Millard, 38, has something of a reputation for speaking her mind. Three years ago, she was reportedly reprimanded by senior management after telling newspapers that she was "sad and disappointed" that Robert Nisbet had been made entertainment correspondent, covering part of her beat, without her knowledge. She says now that she has no quarrel with Nisbet, but that she was "bewildered and cheesed off" by the way managers handled his appointment.

YET she has had a mixed press herself. The Sunday Mirror called her "a blatant attention-seeker who has never been the same since Liz Hurley told her she had magnificent breasts", the Daily Mail labelled her "a gold-medallist self-promoter", and The Guardian has twice made fun of her in Pass Notes.

A fellow reporter sees her "larger than life" TV persona as evidence of Millard's fiery ambition: she stamps her personality on most of her stories and, unlike many reporters, employs a top showbiz agent. "There is a line you can't cross as a reporter, and she comes close," the colleague says. "But she gets away with it because it's only arts, not the NHS, that she's talking about."

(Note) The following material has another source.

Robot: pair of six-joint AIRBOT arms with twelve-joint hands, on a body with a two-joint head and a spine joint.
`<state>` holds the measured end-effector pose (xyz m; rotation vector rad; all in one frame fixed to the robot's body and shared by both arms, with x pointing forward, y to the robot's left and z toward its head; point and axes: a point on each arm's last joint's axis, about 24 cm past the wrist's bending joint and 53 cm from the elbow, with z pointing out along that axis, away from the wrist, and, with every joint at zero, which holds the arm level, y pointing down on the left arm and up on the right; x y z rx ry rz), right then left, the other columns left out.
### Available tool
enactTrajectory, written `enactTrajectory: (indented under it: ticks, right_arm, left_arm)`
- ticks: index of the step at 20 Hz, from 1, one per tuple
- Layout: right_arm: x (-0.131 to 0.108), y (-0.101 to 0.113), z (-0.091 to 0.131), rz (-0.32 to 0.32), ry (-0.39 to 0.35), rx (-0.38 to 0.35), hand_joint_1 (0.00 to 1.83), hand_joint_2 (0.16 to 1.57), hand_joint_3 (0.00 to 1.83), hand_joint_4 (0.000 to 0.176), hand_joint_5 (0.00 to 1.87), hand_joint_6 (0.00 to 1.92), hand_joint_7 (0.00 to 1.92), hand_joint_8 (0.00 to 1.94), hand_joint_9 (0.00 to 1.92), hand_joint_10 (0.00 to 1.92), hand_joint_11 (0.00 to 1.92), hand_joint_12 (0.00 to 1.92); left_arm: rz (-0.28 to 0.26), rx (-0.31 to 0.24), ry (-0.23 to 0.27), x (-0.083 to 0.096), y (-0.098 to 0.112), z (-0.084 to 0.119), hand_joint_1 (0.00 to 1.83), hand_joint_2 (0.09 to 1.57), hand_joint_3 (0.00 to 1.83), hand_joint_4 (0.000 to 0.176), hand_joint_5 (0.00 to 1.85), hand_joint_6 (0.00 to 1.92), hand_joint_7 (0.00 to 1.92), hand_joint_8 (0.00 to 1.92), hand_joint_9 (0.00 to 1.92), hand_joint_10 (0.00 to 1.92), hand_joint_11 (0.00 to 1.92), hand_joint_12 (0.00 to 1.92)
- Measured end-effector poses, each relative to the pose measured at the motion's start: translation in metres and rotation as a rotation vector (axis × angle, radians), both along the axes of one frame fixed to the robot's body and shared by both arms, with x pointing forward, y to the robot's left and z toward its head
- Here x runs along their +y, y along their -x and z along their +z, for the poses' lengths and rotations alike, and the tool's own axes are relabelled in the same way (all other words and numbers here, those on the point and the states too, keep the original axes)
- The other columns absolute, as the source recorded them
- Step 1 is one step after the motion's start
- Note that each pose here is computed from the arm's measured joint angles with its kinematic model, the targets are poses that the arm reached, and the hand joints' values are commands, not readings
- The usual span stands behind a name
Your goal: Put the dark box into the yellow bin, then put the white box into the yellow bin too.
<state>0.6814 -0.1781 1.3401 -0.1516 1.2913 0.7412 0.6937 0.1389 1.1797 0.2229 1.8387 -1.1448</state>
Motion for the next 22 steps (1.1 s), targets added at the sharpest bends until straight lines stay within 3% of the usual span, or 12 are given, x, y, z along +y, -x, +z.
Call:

She received her greatest publicity, of course, after Michael Buerk's onscreen remark about the outrageous-dress she wore to cover the 2001 Oscars. Was she hurt by his gentle mockery? "God no, it was hilarious," she says. "I was strapped into a Vivienne Westwood corset, for goodness' sake. It was a laugh." But wasn't it unusual for a BBC reporter to ask a fashion designer if she could borrow an outfit? "You can't take yourself too seriously - if you're covering the biggest showbiz event of the year, wearing an evening dress, you've got to wear Westwood," she says.

DID that mean she saw herself as a celebrity in her own right? "Not really, no," she answers, wearing an elegant check twopiece suit and pointed pale-blue suede shoes when we met. "That's modern- day reporting. The reporter is looked at, certainly at the BBC, as part of a family of familiar faces who viewers can trust. Hopefully, people will trust what I say about the arts. If you have a massive ego, there are many more ways of being a bigger fish than being a reporter, when you're spending so much of your time just chasing the story. It's about telling the story, not being on screen."

Millard's love of the arts was nurtured at Wimbledon High School and, after studying English and drama at Hull University, she took an arts-journalism course at the London College of Printing. She failed to win a BBC traineeship after telling interviewers that she wasn't awake for the Today programme ("Well, I was a drama student"). Instead, she worked her way through the regional ITV companies' arts programmes.

She became a researcher for Richard Madeley and Judy Finnigan on This Morning, where she met her husband, Pip Clothier, a BBC documentary-maker who produced Donal MacIntyre. As well as Honey, they have a four-year-old and a six-year-old, and Millard says she would like a fourth child.

Her relationship with The Sunday Times began two years ago after she wrote about her buy-to-let "nightmare". She accepts that her BBC persona helped clinch the column, but points out that she was a newspaper freelance long before becoming a TV reporter. Besides, she is also something of a property impresario, with two houses in Islington (they are moving from one to the other), a couple of East End buy-to-lets and a flat in Paris.

"We are sad property people, addicted to property porn," she admits. "We're so in debt, and it's all a huge gamble. But the day job is also a gamble."

Yet she has no regrets about giving up her BBC security. "I'm grateful to leave," she says. "I have had a really hilarious nine years, travelled round the world and interviewed lots of people at a time when arts news mattered. But I didn't want to do the job without being able to write, nor having to pass my columns by these higher bodies."

Besides, Millard adds, "newspapers are nicer to me. There's no kind of weird stuff. Broadcasting has too many issues."